▶ [The task] Whenever a line in the data below includes the string "camera", copy it out.

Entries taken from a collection
========
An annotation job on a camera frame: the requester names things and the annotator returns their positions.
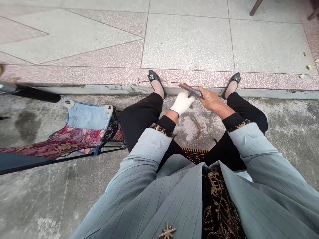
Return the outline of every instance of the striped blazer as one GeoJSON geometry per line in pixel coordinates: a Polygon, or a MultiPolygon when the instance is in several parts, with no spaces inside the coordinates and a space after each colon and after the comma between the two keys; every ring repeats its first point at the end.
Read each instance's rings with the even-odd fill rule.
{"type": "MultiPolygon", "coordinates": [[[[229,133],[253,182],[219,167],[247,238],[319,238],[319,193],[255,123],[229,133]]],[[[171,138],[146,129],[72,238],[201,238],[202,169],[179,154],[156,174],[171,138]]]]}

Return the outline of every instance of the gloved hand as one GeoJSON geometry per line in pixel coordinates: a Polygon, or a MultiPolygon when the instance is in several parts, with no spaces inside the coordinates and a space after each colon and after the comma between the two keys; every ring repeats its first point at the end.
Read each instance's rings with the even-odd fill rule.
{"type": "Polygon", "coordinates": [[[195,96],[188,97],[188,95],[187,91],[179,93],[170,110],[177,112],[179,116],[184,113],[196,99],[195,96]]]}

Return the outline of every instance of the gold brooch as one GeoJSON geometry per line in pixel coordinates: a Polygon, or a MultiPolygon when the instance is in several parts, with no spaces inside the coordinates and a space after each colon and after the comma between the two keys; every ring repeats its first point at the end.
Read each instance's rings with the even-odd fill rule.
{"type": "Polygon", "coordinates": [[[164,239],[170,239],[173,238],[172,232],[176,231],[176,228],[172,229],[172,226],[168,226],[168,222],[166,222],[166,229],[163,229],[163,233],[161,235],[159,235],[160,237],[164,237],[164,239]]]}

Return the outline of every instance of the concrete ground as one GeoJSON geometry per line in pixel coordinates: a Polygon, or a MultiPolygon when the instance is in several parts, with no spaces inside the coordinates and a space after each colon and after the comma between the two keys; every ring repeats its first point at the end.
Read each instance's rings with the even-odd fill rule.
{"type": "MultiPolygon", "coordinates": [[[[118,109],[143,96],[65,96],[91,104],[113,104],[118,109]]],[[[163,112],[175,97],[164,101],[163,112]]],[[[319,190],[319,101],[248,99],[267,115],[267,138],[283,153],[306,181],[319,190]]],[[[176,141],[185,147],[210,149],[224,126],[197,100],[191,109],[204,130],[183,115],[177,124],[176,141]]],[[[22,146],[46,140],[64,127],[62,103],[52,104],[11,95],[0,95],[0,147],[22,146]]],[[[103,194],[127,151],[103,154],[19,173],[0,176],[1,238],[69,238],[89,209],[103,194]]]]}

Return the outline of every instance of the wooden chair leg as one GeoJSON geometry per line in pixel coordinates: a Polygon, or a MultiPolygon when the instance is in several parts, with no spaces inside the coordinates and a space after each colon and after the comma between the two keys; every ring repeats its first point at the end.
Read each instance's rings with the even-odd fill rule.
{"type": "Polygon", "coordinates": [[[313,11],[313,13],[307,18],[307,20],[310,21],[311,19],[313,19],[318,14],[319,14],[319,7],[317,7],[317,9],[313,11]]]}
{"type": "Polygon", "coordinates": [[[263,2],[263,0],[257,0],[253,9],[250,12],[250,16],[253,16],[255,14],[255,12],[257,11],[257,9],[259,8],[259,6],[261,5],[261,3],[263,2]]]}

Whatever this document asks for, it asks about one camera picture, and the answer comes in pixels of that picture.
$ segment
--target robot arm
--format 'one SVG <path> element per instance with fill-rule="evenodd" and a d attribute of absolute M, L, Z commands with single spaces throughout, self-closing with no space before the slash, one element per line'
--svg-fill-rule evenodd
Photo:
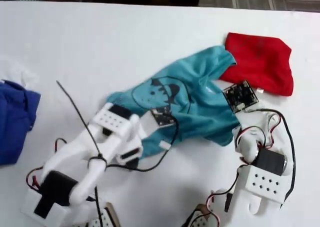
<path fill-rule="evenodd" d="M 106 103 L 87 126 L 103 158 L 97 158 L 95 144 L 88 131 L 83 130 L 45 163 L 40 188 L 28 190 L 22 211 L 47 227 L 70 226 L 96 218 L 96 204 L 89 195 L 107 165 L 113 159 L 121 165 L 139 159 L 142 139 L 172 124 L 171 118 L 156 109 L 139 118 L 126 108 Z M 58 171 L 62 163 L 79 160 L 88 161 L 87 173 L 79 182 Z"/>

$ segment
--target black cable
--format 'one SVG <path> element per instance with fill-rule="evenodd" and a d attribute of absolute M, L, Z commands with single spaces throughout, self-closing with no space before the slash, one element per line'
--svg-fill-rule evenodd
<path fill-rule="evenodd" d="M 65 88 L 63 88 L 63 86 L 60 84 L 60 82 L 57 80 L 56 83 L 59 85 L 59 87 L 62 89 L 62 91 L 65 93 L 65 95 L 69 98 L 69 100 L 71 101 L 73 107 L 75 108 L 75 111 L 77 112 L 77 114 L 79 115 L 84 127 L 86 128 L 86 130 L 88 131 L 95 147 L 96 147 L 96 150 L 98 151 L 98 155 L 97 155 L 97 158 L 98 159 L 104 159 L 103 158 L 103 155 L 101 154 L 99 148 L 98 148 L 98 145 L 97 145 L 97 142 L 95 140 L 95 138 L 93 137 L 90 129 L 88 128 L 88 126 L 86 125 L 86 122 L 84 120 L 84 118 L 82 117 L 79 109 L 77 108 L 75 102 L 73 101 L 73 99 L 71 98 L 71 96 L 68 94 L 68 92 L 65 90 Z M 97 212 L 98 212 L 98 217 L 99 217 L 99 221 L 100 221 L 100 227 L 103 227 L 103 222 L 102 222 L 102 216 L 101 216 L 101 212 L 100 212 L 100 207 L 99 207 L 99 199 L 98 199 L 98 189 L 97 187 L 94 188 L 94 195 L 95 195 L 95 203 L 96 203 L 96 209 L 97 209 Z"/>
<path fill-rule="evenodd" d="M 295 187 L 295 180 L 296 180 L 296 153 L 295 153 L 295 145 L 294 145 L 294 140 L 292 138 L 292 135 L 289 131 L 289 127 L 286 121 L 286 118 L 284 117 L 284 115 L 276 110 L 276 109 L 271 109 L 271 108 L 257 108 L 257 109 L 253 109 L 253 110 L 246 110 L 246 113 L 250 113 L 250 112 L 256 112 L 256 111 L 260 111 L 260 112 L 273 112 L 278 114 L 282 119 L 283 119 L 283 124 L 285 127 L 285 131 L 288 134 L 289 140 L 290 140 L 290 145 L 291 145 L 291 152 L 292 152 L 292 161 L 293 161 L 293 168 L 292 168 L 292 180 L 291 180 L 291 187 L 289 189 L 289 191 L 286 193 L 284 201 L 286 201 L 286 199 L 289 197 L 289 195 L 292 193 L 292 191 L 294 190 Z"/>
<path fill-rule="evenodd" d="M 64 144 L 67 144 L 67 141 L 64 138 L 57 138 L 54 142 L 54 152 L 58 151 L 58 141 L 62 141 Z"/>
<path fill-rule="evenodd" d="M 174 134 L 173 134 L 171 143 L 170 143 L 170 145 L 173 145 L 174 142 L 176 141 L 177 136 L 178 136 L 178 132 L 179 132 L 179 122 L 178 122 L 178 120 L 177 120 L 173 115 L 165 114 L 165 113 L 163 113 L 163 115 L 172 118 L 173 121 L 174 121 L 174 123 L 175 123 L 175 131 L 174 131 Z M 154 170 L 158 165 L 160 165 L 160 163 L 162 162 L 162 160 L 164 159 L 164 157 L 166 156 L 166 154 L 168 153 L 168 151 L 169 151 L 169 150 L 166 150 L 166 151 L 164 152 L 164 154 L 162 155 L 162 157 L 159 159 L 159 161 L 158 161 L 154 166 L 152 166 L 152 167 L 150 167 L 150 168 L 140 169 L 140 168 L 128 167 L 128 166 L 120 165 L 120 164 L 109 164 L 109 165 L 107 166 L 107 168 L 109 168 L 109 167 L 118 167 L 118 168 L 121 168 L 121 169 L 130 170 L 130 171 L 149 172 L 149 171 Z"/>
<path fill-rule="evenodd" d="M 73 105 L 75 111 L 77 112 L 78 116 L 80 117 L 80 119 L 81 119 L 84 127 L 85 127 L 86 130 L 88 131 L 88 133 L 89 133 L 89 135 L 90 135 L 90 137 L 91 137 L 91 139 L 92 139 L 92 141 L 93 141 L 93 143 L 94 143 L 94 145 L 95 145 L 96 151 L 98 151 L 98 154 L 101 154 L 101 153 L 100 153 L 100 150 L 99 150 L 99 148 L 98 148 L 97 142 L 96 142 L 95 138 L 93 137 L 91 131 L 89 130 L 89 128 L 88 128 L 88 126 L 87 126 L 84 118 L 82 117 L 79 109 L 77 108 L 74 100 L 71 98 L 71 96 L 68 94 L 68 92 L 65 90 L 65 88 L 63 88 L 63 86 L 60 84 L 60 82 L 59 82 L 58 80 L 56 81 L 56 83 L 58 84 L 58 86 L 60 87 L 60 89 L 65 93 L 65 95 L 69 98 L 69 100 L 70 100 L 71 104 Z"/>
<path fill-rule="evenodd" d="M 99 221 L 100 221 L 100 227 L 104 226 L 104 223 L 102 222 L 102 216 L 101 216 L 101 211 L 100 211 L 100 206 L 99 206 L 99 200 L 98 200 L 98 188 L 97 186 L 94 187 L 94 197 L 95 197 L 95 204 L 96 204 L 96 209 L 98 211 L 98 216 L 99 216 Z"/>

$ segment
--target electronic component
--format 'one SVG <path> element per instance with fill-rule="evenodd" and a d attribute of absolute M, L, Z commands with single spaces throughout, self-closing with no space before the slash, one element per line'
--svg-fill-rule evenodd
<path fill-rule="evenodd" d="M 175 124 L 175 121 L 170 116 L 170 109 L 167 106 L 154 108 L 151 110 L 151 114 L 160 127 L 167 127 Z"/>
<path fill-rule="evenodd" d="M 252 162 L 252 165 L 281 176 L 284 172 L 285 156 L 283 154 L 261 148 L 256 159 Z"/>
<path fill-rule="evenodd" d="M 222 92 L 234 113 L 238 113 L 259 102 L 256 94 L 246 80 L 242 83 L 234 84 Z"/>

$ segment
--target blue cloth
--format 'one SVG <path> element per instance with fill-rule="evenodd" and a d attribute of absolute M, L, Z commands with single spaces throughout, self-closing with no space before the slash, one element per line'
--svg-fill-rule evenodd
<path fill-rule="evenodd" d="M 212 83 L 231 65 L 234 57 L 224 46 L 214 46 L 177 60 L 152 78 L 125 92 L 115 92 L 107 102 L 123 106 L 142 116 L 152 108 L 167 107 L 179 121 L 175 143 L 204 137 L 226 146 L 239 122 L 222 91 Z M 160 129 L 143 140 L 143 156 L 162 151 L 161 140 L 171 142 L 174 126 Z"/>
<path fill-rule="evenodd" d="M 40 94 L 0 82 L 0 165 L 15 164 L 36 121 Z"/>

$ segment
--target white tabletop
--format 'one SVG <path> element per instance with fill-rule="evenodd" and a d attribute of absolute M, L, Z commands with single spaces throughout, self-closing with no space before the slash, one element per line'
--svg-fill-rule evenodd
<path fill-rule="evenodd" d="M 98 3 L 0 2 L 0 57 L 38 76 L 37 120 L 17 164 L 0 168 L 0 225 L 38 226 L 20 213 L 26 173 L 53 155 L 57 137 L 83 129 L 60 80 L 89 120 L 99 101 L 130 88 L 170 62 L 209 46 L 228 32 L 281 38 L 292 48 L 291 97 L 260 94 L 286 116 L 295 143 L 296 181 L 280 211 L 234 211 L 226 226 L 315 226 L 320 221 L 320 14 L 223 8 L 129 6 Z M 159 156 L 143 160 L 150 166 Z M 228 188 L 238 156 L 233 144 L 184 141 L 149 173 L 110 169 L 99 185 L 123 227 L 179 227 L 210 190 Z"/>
========
▶ [Task answer]
An annotation job on a camera frame: the requester names things and the annotator returns their positions.
Whatever this document asks for, it asks about one camera picture, and the answer comes in pixels of that picture.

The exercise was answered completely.